Bab 20

2.1K 271 51
                                    

"Eyang mengenal Manika?" Anjas mengulang pertanyaannya.

"Lebih dari kenal, Ngger," jawab Eyang Rasuni lirih.

Mata Eyang Rasuni -yang harusnya berwarna kelabu- berbinar samar di temaram lampu kamar. Mata itu masih seperti mata gadis dua puluhan kalau tak melihat wajah dan kulit di seputar kelopaknya. Tatapan Eyang Rasuni menerawang langit-langit kamar, seakan bisa menembus atap dan menghitung berapa banyak bintang di atasnya.

Anjas sesaat melirik dua sahabat yang ternyata sedang menatapnya. Mereka duduk di kursi pendek tanpa sandaran yang tadi sempat disediakan abdi sebelum keluar. Di sebelah mereka -dengan gerakan sangat halus- Ranto menyentuh arloji di tangan kirinya. Anjas bisa menangkap kode itu.

Mereka diburu waktu!

Dia tak ingin memutus lamunan atau entah apa pun yang sedang dilakukan eyangnya itu. Namun Ranto benar. Mereka harus secepatnya bergerak.

"Eyang ...," panggil Anjas lirih.

Ujung jemarinya mengusap lembut punggung tangan Eyang Rasuni, mengembalikan fokus wanita sepuh itu.

"Apa yang harus saya lakukan?" ucapnya masih lirih.

Anjas mengabaikan tatapan bingung Handoko yang saat ini duduk di depannya.  Kening lelaki itu berkerut menautkan alis di atas tajamnya sorot mata.

Eyang Rasuni sesaat memejam. Saat membuka lagi, dia menggeser tubuh agar bisa duduk sambil bersandar.

Handoko yang lebih dekat, sigap membantu menyusun bantal di belakang punggung Eyang.

"Aku menunggu saat ini. Aku menunggu waktu, siapa di antara keturunan Banyu Wicitra yang datang untuk menyelamatkan kekasihnya ... Manika."

Bola mata Anjas membesar.

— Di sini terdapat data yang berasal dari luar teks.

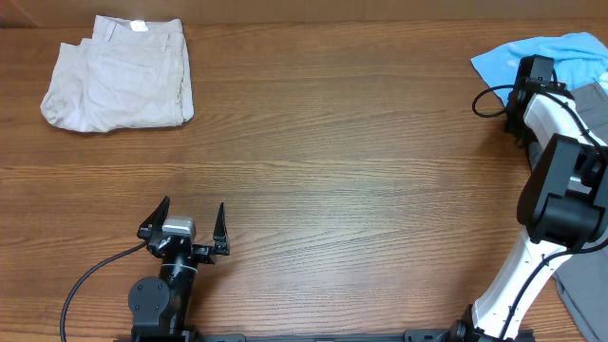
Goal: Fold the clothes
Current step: 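Grasp the waistband of the grey pants with the right gripper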
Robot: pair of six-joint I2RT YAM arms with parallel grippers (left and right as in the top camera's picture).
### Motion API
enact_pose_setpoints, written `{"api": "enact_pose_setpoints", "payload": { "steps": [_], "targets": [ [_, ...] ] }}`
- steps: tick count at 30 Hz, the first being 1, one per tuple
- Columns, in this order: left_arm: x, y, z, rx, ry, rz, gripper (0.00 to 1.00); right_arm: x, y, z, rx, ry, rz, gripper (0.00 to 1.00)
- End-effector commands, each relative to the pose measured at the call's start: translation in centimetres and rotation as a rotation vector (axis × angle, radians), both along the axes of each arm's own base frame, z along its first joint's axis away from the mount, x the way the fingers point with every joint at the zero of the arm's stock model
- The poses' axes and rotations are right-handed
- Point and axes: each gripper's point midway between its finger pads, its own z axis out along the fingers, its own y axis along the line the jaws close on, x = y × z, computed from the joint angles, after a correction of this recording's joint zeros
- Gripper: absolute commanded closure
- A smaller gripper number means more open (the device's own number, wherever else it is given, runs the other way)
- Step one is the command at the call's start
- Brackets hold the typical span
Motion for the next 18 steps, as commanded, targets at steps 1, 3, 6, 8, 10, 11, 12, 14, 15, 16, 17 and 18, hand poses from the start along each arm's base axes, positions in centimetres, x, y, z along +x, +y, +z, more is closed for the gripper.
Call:
{"api": "enact_pose_setpoints", "payload": {
  "steps": [1,3,6,8,10,11,12,14,15,16,17,18],
  "targets": [
    [0.0,0.0,0.0,0.018,-0.009,-0.005,0.0,0.7,-0.7,2.2,-0.01,-0.075,-0.038,0.73],
    [0.0,0.0,0.0,0.018,-0.009,-0.005,0.0,1.0,-0.3,2.4,0.021,-0.094,-0.025,0.79],
    [0.0,0.0,0.0,0.018,-0.009,-0.005,0.0,1.2,0.0,2.5,0.041,-0.103,-0.017,0.82],
    [0.0,0.0,0.0,0.018,-0.009,-0.005,0.0,1.1,0.1,2.5,0.042,-0.1,-0.018,0.82],
    [0.0,0.0,0.0,0.018,-0.009,-0.005,0.0,1.1,0.1,2.6,0.043,-0.106,-0.023,0.89],
    [0.0,0.0,0.0,0.018,-0.009,-0.005,0.0,1.1,0.1,2.7,0.046,-0.11,-0.023,0.92],
    [0.0,0.0,0.0,0.018,-0.009,-0.005,0.0,1.1,0.1,3.0,0.046,-0.123,-0.033,0.96],
    [0.0,0.0,0.0,0.018,-0.009,-0.005,0.0,1.2,0.1,3.7,0.05,-0.163,-0.068,0.96],
    [0.0,0.0,0.0,0.018,-0.009,-0.005,0.0,1.1,0.2,4.3,0.053,-0.185,-0.086,0.96],
    [0.0,0.0,0.0,0.018,-0.009,-0.005,0.0,1.1,0.2,4.9,0.054,-0.209,-0.106,0.96],
    [0.0,0.0,0.0,0.018,-0.009,-0.005,0.0,1.1,0.2,5.6,0.055,-0.23,-0.118,0.96],
    [0.0,0.0,0.0,0.018,-0.009,-0.005,0.0,1.0,0.2,6.3,0.054,-0.247,-0.125,0.96]
  ]
}}
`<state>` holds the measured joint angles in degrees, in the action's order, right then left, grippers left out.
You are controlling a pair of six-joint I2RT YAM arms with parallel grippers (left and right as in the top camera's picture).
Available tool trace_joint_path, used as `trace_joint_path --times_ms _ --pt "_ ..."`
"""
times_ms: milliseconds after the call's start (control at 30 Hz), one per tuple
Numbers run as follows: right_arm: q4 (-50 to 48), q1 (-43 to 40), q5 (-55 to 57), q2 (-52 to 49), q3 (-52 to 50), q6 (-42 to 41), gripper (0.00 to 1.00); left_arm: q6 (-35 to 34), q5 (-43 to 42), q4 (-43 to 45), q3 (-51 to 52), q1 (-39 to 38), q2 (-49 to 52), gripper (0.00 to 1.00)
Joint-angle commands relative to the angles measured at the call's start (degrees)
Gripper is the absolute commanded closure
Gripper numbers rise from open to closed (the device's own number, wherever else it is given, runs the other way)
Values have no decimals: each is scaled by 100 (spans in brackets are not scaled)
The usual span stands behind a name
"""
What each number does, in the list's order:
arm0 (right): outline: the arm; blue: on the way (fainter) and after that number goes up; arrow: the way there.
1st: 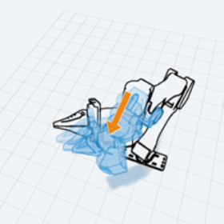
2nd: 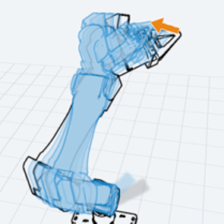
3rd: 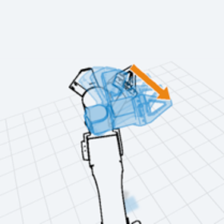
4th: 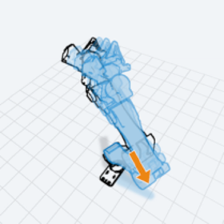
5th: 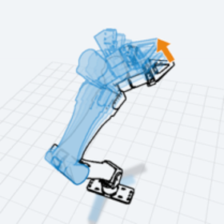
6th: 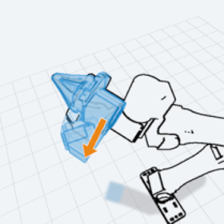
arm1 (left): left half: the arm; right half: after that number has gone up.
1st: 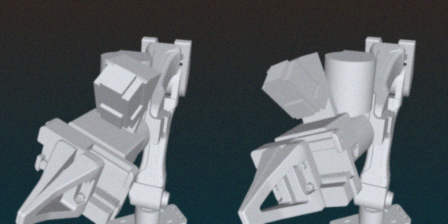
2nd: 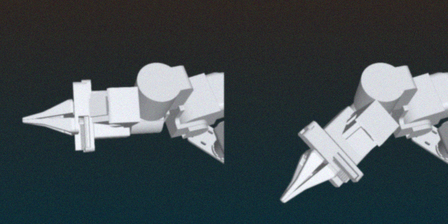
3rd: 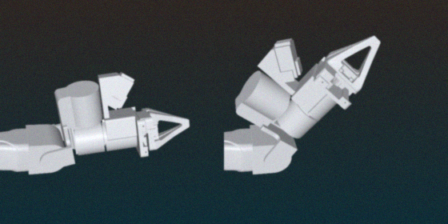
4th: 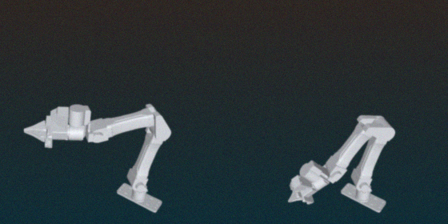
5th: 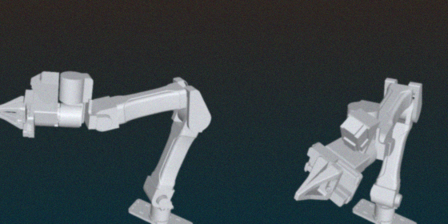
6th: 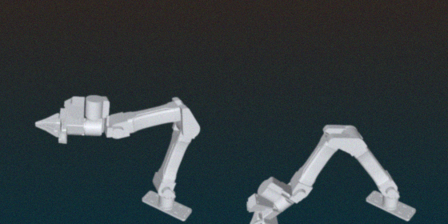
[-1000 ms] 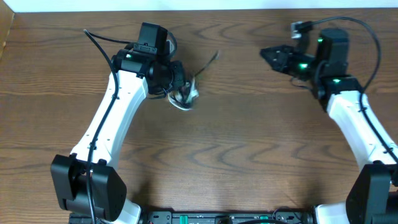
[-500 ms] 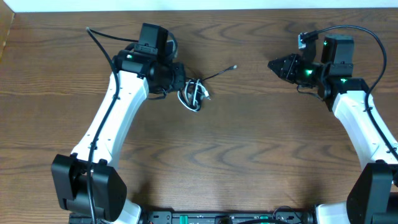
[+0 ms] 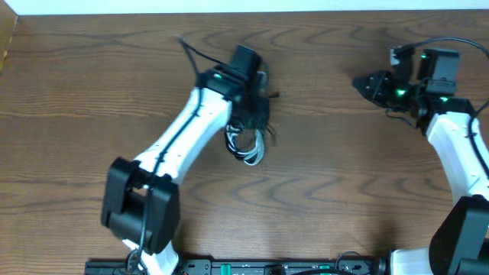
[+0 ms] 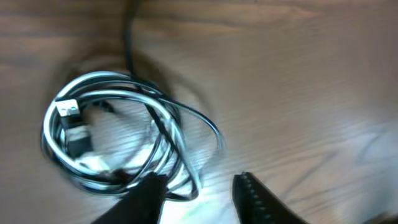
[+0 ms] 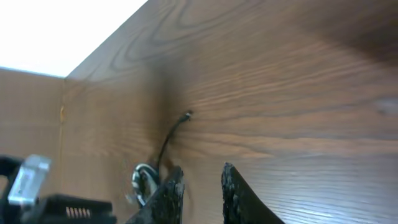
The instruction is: Untangle cables
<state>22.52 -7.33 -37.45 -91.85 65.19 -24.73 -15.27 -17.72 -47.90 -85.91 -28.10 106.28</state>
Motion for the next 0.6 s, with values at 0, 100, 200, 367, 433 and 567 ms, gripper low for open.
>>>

Dua nama itu selama ini tak pernah dia dengar di kalangan orang dalam. Namun nama-nama itu datang begitu saja, seakan menjadi bagian dari perjalanannya. Namun kalimat terakhir sangat mengganggunya.

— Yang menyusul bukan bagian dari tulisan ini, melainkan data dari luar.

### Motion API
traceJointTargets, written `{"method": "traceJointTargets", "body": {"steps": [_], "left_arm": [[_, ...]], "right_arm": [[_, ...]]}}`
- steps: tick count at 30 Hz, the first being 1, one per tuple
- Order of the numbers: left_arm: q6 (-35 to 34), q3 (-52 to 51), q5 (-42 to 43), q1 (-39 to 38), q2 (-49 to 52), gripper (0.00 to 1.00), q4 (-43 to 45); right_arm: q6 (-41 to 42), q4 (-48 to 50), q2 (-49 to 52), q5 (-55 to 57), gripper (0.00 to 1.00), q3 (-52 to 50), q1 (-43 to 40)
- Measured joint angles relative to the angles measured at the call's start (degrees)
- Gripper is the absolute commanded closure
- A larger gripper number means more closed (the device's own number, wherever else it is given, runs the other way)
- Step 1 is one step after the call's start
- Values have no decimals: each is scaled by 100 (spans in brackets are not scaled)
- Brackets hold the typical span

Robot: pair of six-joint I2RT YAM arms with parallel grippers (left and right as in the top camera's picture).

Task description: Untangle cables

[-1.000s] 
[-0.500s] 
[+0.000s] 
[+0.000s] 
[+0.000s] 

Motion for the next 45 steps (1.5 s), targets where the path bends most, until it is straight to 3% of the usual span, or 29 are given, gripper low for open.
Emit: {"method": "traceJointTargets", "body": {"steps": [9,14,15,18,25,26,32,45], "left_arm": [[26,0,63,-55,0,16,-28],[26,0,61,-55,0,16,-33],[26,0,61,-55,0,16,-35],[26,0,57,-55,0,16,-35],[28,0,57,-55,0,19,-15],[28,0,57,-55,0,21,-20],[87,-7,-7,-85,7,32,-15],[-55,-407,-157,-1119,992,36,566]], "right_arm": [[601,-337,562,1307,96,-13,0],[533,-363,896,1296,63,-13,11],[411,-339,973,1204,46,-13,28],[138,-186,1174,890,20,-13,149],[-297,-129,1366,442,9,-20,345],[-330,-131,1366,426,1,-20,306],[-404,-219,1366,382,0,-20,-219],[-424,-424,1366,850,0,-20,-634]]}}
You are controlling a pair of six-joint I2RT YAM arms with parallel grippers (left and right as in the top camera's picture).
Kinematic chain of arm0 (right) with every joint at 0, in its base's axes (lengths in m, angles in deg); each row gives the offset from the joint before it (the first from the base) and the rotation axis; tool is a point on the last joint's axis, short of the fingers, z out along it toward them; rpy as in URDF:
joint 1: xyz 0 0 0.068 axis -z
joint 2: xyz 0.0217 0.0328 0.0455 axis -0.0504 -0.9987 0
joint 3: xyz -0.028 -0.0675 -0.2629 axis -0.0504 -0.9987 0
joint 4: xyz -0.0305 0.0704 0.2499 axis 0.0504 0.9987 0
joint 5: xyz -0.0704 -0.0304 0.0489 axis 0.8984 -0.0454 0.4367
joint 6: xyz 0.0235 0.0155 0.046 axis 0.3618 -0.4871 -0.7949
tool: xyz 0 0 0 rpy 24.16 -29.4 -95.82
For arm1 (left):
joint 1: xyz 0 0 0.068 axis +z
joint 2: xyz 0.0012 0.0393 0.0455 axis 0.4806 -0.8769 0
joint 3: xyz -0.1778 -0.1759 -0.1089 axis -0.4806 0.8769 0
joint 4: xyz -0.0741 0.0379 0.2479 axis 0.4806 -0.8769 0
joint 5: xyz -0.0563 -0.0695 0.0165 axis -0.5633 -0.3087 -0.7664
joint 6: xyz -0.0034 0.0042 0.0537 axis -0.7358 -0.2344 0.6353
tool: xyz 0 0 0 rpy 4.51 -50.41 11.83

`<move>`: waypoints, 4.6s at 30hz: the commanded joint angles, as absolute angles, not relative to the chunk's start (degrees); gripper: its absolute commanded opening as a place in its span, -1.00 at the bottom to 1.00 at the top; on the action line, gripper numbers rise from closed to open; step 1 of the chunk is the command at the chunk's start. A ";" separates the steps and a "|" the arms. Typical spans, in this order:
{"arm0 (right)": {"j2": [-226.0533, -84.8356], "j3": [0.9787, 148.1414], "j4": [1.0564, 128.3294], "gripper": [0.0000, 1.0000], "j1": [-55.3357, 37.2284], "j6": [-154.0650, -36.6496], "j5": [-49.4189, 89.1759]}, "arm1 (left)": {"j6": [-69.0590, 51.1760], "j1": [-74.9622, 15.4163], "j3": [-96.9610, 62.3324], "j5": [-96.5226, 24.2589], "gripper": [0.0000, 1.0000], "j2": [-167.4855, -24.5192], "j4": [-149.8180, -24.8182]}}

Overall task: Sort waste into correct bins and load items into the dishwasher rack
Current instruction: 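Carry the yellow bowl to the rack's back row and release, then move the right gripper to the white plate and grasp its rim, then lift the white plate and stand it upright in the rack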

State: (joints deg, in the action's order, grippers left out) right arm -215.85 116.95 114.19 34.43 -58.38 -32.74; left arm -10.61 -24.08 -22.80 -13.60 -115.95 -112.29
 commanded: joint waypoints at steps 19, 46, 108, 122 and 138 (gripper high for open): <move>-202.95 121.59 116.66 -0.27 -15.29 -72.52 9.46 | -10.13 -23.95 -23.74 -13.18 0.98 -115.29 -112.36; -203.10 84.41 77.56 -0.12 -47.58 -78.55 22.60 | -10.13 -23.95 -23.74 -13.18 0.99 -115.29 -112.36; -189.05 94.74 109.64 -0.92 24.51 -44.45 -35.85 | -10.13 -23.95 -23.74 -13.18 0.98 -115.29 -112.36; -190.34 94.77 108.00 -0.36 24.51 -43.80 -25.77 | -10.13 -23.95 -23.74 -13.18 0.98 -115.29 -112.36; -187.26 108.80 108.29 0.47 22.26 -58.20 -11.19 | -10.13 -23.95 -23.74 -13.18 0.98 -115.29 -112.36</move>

"Menyelamatkan?" desis Anjas gamang.

Apa lagi yang perlu diselamatkan dari gadis yang sudah berpulang? Riuh, otak Anjas berpikir. Penyelamatan itu terjadi untuk orang yang masih hidup, dan itu berlaku tiga hari ke depan dengan dikembalikannya wayang itu ke Madu Ampil. Dan tiga hari itu sudah berkurang dengan mereka menghamburkan waktu di sini!

Mata Eyang Rasuni kembali terpejam. Namun dari bibirnya mulai mengalun cerita.

"Saat itu, umurku baru delapan belas tahun, saat Mbakyu Manika terlihat sangat bahagia disunting oleh Kangmas Banyu ...."

Hampir seluruh cerita Eyang Rasuni, sudah Anjas lihat dalam mimpi. Namun dia tak menyangka jika ternyata orang tua Manika menawarkan Rasuni muda untuk menggantikan kakaknya.

"Seumur hidup, aku tahu ... Kangmas Banyu tak pernah mencintaiku. Tapi karena cintanya yang begitu besar pada kakakku, dia berlaku sangat baik dan mengayomi. Dia tak pernah punya istri selain aku, meski saat itu sangat wajar kalau seorang pangeran punya selir." Eyang Rasuni bertutur lancar.

Anjas tak menyela sedikit pun. Rahasia dan perjalanan hidup yang dipendam Eyang Rasuni puluhan tahun ini memang mungkin perlu dia ungkap.

"Lima bayi yang lahir sebelum kakek buyutmu, tak pernah berhasil melewati tahun pertamanya. Hingga satu saat aku bermimpi, Mbakyu Manika mendatangi dan menyuruhku menjauhkan setiap bayi lelaki dengan darah murni. Bayi itu harus dikeluarkan dari keraton sebelum dia tumbuh gigi--"

"Kenapa?" potong Anjas yang bergumam lirih.

Spontan. Dia buru-buru menutup mulut dengan telapak kiri saat sadar terlepas bicara. Sangat tidak sopan memotong kalimat, apalagi orang itu jauh lebih tua.